Seven Surrenders is really the second half of Too Like the Lightning. Palmer wrote the two as a single book that Tor later divided into two. For this reason, more than most sequels, this continuation will be totally incomprehensible to those who have not read the first book--and even those who have should review that book before jumping into this one.
Summing up the plot of this book is extremely difficult as most of it revolves around revealing the truth behind the mysteries and secrets introduced in the first book. Unfortunately, the first few chapters appear to be fragmented in a way better suited for the middle of a novel (which this admittedly was) as a collection of unrelated incidents, religious discussions, and flashbacks. The book opens, after a quick note about censorship, with a chapter about his kidnapping narrated by Sniper, not Mycroft Canner who narrates the rest of the book. Then the book jumps to a discussion among the world's political leaders about the investigation into the Black Sakura Seven-Ten list and the secret assassinations performed by the Saneer bash (family) which serves to remind readers of some of the events of the first book. Then there is an elaborate religious discussion when Carlyle Foster is tricked into visiting Madame's brothel/secret religious order only to learn that Dominic is now Carlyle's sensayer (a sort of combination religious advisor/psychiatrist). Dominic uses 18th-century religious philosophy to expose and shatter Carlyle's religious beliefs to convince Carlyle to help Dominic take control of Bridger, the child who can work miracles.
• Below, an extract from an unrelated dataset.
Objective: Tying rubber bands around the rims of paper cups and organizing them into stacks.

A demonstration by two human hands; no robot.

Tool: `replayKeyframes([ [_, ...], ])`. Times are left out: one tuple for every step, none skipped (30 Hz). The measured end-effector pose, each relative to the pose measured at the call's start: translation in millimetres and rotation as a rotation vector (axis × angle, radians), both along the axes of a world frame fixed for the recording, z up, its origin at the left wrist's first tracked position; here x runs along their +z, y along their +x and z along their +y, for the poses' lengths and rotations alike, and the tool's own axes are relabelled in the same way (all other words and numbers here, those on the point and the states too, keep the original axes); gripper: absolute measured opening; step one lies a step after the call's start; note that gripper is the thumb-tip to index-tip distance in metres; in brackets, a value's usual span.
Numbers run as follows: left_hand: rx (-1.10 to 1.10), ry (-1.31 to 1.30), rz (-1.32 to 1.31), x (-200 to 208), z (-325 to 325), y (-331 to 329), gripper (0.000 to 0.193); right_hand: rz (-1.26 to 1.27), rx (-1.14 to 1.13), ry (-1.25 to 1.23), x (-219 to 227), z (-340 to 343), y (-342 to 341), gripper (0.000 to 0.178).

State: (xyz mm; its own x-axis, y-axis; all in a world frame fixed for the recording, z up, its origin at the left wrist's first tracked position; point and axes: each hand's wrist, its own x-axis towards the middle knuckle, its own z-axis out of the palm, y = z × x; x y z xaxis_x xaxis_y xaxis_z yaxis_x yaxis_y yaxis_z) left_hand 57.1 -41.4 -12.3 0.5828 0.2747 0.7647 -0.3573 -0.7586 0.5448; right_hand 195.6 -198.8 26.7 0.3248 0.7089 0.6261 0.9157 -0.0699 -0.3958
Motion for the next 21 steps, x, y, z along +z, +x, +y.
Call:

A flashback shows Mycroft's trial for murdering the Mardi bash, revealing that he was saved through the intervention of JEDD Mason, then a child, who recognized that Mycroft was not able to do evil for evil's sake so was essentially benign. After Dominic captures Saladin, Mycroft's lover and partner in killing, Caesar forces Mycroft to admit that Apollo had predicted an inevitable war and was trying to launch it ahead of time so that its severity would be reduced. This was the true reason why Mycroft murdered the Mardi bash, leading to Mycroft becoming a Servicer, a servant to the political leaders, JEDD Mason, and the Saneer bash.
But the true virtue of the book is not the extremely complex plot, but the wonderful 18th-century style narrative voice. At some points, Mycroft, an extremely unreliable narrator, admits that he has been concealing the true sex of some of the characters. At other points, Mycroft speaks directly to the reader. "So I raced, and watched, and dispatched a silent prayer too... You may if you wish to aid us, pray as well, reader. The Hand that weaves Providence knows everything from creation to infinity, and takes account of the future when He plans the past; if prayer has any power to sway Fate then, even though, from your perspective, Carlyle was either saved or not saved long ago, it could still be your prayer, now, as you read, that swayed the Judge."
The world of Seven Surrenders is set in our future but a future with strong links to the 18th-century. The author, Ada Palmer, is a Professor of Early Modern European History at the University of Chicago and is also affiliated with its Classics Department and Center for Gender and Sexuality Studies. This series draws on all these aspects of her academic career.
A key feature of the book is that in this future, Madam has rediscovered the power of femininity and sex paired with religion to control others in a gender neutral world since people have not developed their resistance to these tactics through persistent exposure. Ironically, by trying the political leaders to herself, she also ties them to each other, postponing the conflict Apollo foresaw. But not all corruption stems from Madam's attempts to rule the rulers. The Sensayers have been corrupted by Julia Doria-Pamphili's campaign against the Mitsubishi family and the Cousins Feedback Bureau has been rigged.
This complex book really needs a list of all the characters (especially as some have multiple names), their Hives, and their bashes.
Like Too Like the Lightning, Seven Surrenders is an extremely difficult book. It is simultaneously political, philosophical, historical, and religious. There's little traditional action, most of the conflict takes place through conversations and through exposures of the truth. Readers who accept the challenge posed by this book will find themselves with a book that can affect how they think about the future, present, and past. This is not a beach book, but a rich and highly sophisticated novel that calls for repeated re-readings.